▸ Activity: Work out how many lines in the material below hold the word "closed". Write only the number.

-- -- --

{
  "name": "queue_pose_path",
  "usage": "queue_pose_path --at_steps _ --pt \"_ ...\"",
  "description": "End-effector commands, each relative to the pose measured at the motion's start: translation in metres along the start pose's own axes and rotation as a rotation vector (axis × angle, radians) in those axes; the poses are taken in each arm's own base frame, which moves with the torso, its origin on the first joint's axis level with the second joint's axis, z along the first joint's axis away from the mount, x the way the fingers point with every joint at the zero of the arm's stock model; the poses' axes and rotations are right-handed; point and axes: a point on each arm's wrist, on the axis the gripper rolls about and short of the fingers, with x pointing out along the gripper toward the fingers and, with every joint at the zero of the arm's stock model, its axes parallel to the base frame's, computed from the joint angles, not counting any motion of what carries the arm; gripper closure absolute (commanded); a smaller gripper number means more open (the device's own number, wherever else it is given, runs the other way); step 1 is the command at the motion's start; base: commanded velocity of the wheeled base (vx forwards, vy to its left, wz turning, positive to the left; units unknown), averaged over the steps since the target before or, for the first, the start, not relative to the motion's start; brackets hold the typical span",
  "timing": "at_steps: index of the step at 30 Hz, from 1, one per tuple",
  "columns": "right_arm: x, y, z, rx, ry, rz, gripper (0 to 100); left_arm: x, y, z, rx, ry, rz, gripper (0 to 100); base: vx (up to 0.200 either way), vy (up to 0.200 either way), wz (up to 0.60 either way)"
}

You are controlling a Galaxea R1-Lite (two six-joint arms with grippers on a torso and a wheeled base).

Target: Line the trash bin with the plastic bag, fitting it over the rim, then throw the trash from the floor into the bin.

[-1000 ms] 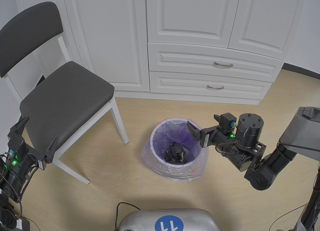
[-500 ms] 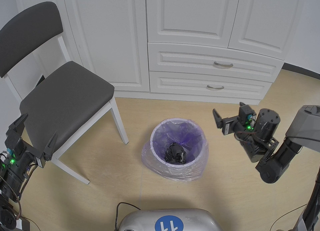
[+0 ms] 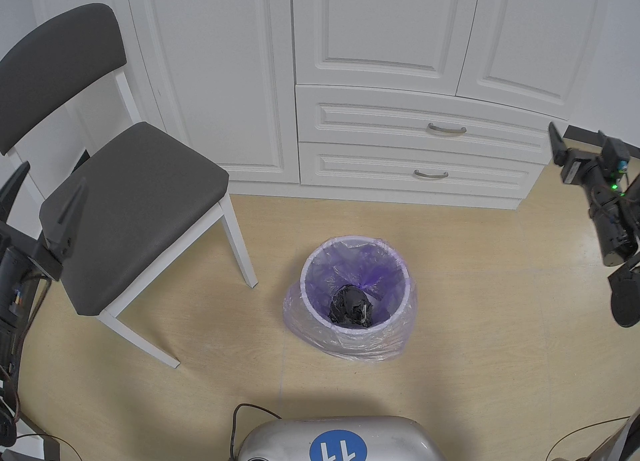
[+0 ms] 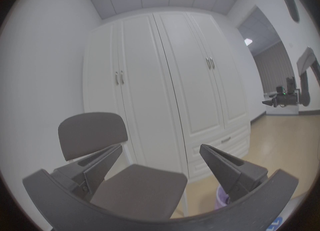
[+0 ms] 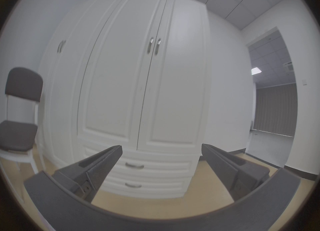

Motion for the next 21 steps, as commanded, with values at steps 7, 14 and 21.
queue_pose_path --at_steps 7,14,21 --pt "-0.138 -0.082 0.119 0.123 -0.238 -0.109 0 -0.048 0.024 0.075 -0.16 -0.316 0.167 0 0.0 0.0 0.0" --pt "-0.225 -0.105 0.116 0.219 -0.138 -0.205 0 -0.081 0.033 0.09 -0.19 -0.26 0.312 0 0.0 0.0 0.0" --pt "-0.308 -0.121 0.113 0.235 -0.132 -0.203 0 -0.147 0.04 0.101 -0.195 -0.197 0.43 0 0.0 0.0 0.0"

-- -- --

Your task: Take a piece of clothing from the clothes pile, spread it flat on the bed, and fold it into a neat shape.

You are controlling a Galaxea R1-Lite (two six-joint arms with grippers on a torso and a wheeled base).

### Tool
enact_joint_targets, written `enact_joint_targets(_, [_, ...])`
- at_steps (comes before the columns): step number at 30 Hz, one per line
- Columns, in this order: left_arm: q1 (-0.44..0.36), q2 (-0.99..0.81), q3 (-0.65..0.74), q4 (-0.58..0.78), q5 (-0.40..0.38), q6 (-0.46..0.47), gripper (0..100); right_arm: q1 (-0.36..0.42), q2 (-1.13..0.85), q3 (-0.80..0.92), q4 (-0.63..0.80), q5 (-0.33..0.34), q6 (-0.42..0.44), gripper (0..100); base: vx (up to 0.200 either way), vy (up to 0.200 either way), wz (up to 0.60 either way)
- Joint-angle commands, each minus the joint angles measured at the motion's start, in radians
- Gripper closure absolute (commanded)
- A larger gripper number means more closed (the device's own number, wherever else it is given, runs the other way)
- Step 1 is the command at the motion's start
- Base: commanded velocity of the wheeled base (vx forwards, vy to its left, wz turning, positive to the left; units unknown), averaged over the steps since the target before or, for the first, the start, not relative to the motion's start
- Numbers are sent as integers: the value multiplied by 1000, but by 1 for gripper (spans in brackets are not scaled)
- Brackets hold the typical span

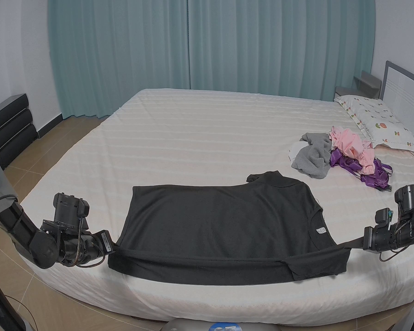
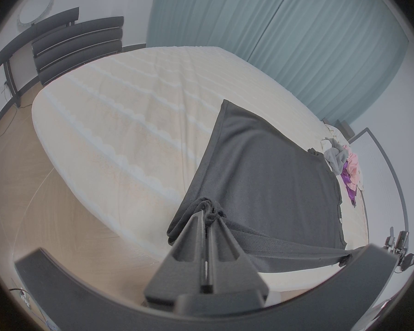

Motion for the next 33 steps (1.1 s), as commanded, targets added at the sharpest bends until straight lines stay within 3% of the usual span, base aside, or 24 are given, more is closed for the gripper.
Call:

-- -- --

▸ Problem solution: 2